Geradezu skurril wirken in diesem Zusammenhang die fortwährenden Beteuerungen des Lateinamerika-Regionaldirektors der OSF, es gebe keinerlei Verbindungen zwischen Monsanto und seiner Stiftung, und die des transnationalen Konzerns, es werde kein Schwerpunkt auf die Hanfforschung gelegt. So unwahrscheinlich es ist, dass diese Beschwichtigungen der Realität entsprechen, so deutlich ist auch, dass im Windschatten der Initiativen von Soros eine Reihe anderer Unternehmen und Forschungsinstitute Begehrlichkeiten anmelden. Der Drogenbeauftragte der Regierung Mujica bestätigte unlängst in einem Interview, dass es bereits eine ganze Reihe von Interessenten aus Europa und den USA gebe, die sich der Produktion annehmen wollten.

Aufhorchen lassen die Pläne Mujicas, staatliches Cannabis mit einem speziellen genetischen Code auszustatten, damit es von illegal angebautem unterschieden werden kann. Diese Überlegungen passen zu der geplanten umfassenden Meldepflicht, die Cannabisnutzern auferlegt werden soll. Nicht umsonst betont die Regierung Mujica, es handele sich um eine Regulierung, nicht um eine Legalisierung. Ein informelles Gewerbe soll in staatliche Kontrolle überführt werden. Der Staat erhält die Steuereinnahmen und die Kunden müssen nicht mehr ungeprüfte Ware kaufen – davon profitierten beide Seiten, so das Argument. Zur Überwachung dieses Prozesses, an dem sieben Ministerien beteiligt sein sollen, wurde eigens ein Institut zur Überwachung und Kontrolle von Cannabis gegründet, das auch eine Unmenge an Lizenzen verwalten soll. Weder die Frage, wer sich des staatlich organisierten Teils der Produktion annimmt, noch die, wie die Regierung an einen einzigartigen legalisierten Samen kommen soll, wurde bislang beantwortet.

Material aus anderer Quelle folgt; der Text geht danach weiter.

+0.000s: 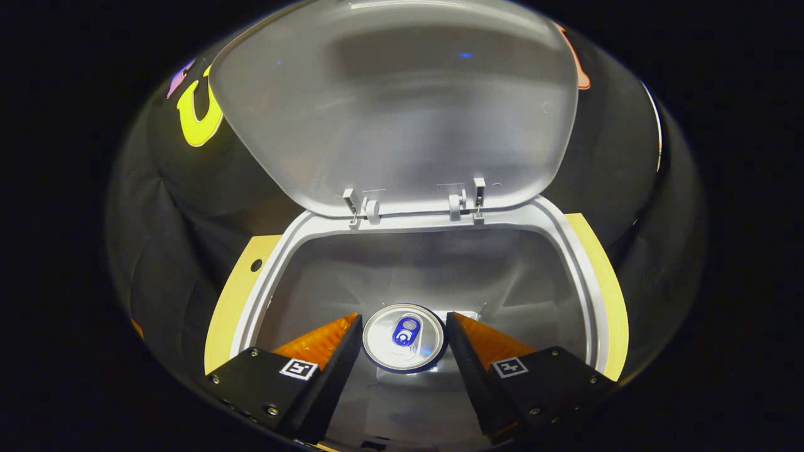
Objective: Press the lid of the desktop garbage bin to open it, pick up the crumpled paper on the desktop and throw it into the bin, then pick up the pop can on the desktop and drop it into the bin, and finally close the garbage bin lid.
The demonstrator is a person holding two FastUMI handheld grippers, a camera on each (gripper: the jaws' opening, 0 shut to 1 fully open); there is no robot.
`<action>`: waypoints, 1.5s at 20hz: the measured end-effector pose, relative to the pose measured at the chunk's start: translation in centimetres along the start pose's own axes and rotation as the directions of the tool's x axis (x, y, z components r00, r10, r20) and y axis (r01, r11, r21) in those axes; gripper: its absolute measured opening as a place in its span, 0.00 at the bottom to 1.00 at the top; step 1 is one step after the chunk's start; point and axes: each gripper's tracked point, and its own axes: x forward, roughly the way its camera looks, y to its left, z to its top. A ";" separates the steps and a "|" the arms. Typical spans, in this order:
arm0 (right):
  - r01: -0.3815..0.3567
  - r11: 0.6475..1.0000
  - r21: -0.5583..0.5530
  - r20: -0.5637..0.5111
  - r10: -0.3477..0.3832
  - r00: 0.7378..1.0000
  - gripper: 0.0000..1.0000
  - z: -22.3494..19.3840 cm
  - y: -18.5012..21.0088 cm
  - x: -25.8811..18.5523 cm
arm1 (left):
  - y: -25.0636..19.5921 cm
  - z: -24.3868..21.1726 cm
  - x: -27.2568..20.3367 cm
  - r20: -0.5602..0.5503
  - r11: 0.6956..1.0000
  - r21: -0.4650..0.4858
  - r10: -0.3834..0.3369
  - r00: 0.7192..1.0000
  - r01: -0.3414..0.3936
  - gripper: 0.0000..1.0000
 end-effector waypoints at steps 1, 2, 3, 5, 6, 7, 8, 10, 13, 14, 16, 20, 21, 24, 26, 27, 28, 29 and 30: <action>0.002 1.000 -0.001 0.005 -0.002 1.000 0.86 0.0 -0.1 0.0 | 0.0 0.0 0.0 0.000 1.000 0.002 0.002 1.000 -0.002 0.98; 0.001 1.000 0.001 0.004 -0.001 1.000 0.86 0.0 0.0 0.0 | 0.1 0.0 0.0 0.000 1.000 0.002 0.003 1.000 -0.003 1.00; -0.001 1.000 0.003 0.005 0.001 1.000 0.86 0.0 0.0 -0.1 | 0.1 0.1 0.0 0.000 1.000 0.002 0.004 1.000 -0.004 1.00; -0.006 1.000 0.000 0.012 0.005 1.000 0.86 0.0 0.1 -0.1 | 0.2 -0.1 -0.1 0.000 1.000 0.002 0.004 1.000 -0.004 1.00; -0.008 1.000 -0.004 0.017 0.008 1.000 0.86 0.1 0.1 -0.1 | 0.2 0.0 -0.1 0.001 1.000 0.002 0.005 1.000 -0.005 1.00; -0.010 1.000 -0.008 0.023 0.010 1.000 0.86 0.1 0.2 -0.1 | 0.2 0.1 0.0 0.001 1.000 0.002 0.005 1.000 -0.005 1.00; -0.013 1.000 -0.010 0.030 0.014 0.999 0.86 0.3 0.2 -0.1 | 0.2 0.1 -0.1 0.002 1.000 0.000 0.003 1.000 -0.003 1.00; -0.015 1.000 -0.015 0.035 0.016 0.999 0.86 0.2 0.1 0.0 | 0.1 -0.1 -0.1 0.002 1.000 -0.004 0.003 1.000 -0.003 1.00; -0.012 1.000 -0.017 0.036 0.013 0.999 0.86 0.3 0.2 -0.2 | 0.1 0.0 -0.2 0.003 1.000 -0.008 0.002 1.000 -0.002 0.98; -0.014 1.000 -0.015 0.042 0.015 0.999 0.86 0.5 0.2 -0.5 | 0.0 0.1 -0.2 0.004 1.000 -0.007 0.001 1.000 -0.001 1.00; -0.018 1.000 -0.005 0.062 0.018 0.998 0.86 1.0 0.1 -1.1 | 0.0 0.0 -0.3 0.004 1.000 -0.008 0.001 1.000 -0.001 1.00; -0.034 0.999 0.025 0.103 0.031 0.994 0.86 2.0 0.7 -2.8 | -0.3 -0.1 -0.3 -0.001 1.000 -0.016 -0.010 1.000 0.010 1.00; -0.034 0.999 0.028 0.118 0.030 0.993 0.86 2.2 0.8 -3.2 | -0.6 -0.2 -0.4 -0.002 1.000 -0.019 -0.014 1.000 0.014 1.00; -0.044 0.998 0.049 0.171 0.035 0.985 0.86 3.5 1.1 -5.1 | -0.8 -0.3 -0.4 -0.004 0.999 -0.024 -0.028 1.000 0.028 1.00; -0.048 0.997 0.060 0.209 0.034 0.977 0.86 4.7 1.2 -6.4 | -1.0 -0.6 -0.5 -0.011 0.999 -0.023 -0.037 0.999 0.036 1.00; -0.051 0.997 0.064 0.228 0.035 0.973 0.85 5.1 1.3 -7.5 | -1.2 -0.8 -0.5 -0.016 0.999 -0.024 -0.042 0.999 0.041 1.00; -0.052 0.996 0.067 0.248 0.034 0.968 0.85 5.8 1.4 -8.3 | -1.4 -1.0 -0.5 -0.020 0.998 -0.027 -0.049 0.999 0.048 1.00; -0.054 0.996 0.069 0.269 0.034 0.963 0.85 6.5 1.4 -9.0 | -1.6 -1.2 -0.6 -0.025 0.998 -0.030 -0.055 0.998 0.054 1.00; -0.057 0.996 0.070 0.289 0.034 0.957 0.85 7.3 1.4 -9.8 | -1.8 -1.3 -0.6 -0.029 0.998 -0.033 -0.061 0.998 0.060 1.00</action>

Dank der jüngsten Verschiebung der Realisierung auf das kommende Jahr könnte eine weitere Abstimmung mit der Pharma- und Saatgutindustrie stattfinden. Die klaren diesbezüglichen Dementis von Seiten der Regierung stehen noch aus. Es wird sich also zeigen, ob ein Guerillero womöglich zum Bindeglied für eine abenteuerliche Interessenkoalition aus der Kifferlobby, einem philanthropischen Milliardär und Saatgutkonzernen werden kann.